Ouais ! On peut toujours dire péquenauds, mâles et femelles, et calotins des deux sexes, au lieu de calotins, calotines ou de péquenauds, péquenaudes.

Toujours aussi vachard, le Grand Dadais.

M’enfin, est-il nécessaire de violer la règle du masculin pour complaire aux féministes, tout en enlaidissant toute la production imprimée ? Je ne le crois pas et, pour écrire moi-même parfois, je refuse de sacrifier à cette momerie, qui, j’en suis persuadé finira par disparaître, quand la mode en sera passée.

Une momerie, mon Gilou ? Je t’ai connu moins bas du front.

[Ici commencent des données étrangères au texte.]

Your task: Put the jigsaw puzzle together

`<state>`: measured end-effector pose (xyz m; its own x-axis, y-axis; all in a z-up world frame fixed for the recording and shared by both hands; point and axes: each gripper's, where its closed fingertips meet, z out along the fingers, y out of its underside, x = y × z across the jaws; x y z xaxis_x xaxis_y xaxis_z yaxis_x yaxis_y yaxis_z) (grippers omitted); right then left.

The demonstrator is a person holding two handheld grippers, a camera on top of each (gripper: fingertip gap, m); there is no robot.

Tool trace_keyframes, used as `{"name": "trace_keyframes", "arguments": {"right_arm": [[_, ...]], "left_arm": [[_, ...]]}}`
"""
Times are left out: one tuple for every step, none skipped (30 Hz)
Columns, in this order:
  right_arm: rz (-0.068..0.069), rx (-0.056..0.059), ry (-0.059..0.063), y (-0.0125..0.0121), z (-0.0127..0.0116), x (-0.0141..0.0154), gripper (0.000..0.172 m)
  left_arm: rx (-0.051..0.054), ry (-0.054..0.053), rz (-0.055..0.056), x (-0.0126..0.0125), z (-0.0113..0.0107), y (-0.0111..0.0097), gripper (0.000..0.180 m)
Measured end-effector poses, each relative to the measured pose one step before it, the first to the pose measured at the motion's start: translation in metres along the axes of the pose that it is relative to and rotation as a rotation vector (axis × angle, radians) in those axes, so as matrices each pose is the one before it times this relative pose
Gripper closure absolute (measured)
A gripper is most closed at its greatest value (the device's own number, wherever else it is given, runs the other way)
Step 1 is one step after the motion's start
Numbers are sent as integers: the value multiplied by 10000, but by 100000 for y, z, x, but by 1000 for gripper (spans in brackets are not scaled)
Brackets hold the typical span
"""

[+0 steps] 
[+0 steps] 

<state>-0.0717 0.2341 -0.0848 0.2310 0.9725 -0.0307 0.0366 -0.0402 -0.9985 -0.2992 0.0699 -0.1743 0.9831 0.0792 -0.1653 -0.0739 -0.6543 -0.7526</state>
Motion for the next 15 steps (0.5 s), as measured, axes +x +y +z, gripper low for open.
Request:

Françoise, jeune et belle trentenaire, habituée du P’tit Comptoir, vient de sortir de son café, de ses tartines et de son canard. La militante féministe, jusque là restée coite, monte aux créneaux.

Vous autres, les hommes, vous avez tellement de morgue et des egos si démesurés que vous ne voyez même plus les brimades et les mauvaises manières que, depuis le mythe d’Adam et Eve, vous nous faites subir ? Vous êtes indécrottables, ma parole.

22, v’là l’Amazone qui débarque, toutes griffes dehors !

Eh bien oui ! Monsieur le Bas-du-Front, sache que l’Amazone, comme tu dis, a conquis des droits et qu’elle entend les exercer pleinement. C’est pas toi qui l’en empêchera, ni personne d’ailleurs.

Je crois, intervient Roger, que vous êtes l’une et l’autre embarqués sur une mauvaise querelle. J’observe que, premièrement, à l’oral, en effet, il est facile de faire le féministe. Avez-vous remarqué, l’un et l’autre, que j’ai commencé par vous interpeller par un l’une et l’autre ? Ah!ah ! Fastoche, non ? En second lieu, je pense, pour ma part, que l’affaire ne mérite pas une telle empoignade. Gilles, tu le sais bien, Françoise, est un authentique féministe, au plein sens du terme. Nul et nulle, Hé! Hé! Encore une acrobatie verbale que même l’oreille ne peut déceler Nul donc ou nul.le ne peut le nier, mais il est dans son droit quand il dit ne pas aimer l’écriture inclusive qui, selon lui, enlaidit le rendu des textes imprimés. Et toi, Françoise, tu es aussi dans ton droit quand tu considères que cette façon d’écrire est une avancée sur le chemin de l’égalité femme-homme. Rien à redire à cela. Mais est-ce si important ? N’y a-t-il pas d’autres urgences ? Telles sont les questions.

C’est ton problème, moi j’ai tranché et tu sais dans quel sens. Mais je maintiens que j’ai raison de râler quand j’entends les balourdises de Gilles, d’habitude mieux inspiré.

Comme tu voudras, ma grande, mais il me semble que cette partie du combat féministe devrait lucidement prendre garde aux manœuvres de diversion que je subodore derrière cette affaire, savamment montée en épingle. Les médias en bruissent et en frétillent et les géniaux, forcément géniaux, littérateurs trouvent tous, micros ouverts et écrans complaisants pour en débattre.

???!!!

Eh bien ! Pendant que tu vilipendes notre ami Gilles et ses semblables, quelque peu sceptiques quant à la percée que serait cette écriture-là, pour une remarque sur l’esthétisme et non sur le fond, note-le bien, peut-être ne vois-tu pas que l’arbre te cache la forêt.  Ne penses-tu pas qu’il y a des combats plus urgents et plus fondamentaux, comme les salaires, les postes, tant dans l’économie que dans la politique, les responsabilités, la maîtrise de vos avenirs à vous les femmes, les épouses, les sœurs, les filles ? Non ?

T’as p’ête raison, Roger, mais quand même, je… Allez, ça va ! on s’prend plus la tête.

Le silence revient, seulement rompu par le remuement du sucre dans les tasses et le froissement du papier journal. Le patron hausse les épaules et sifflote :  « Moi j’essuie les verres… ».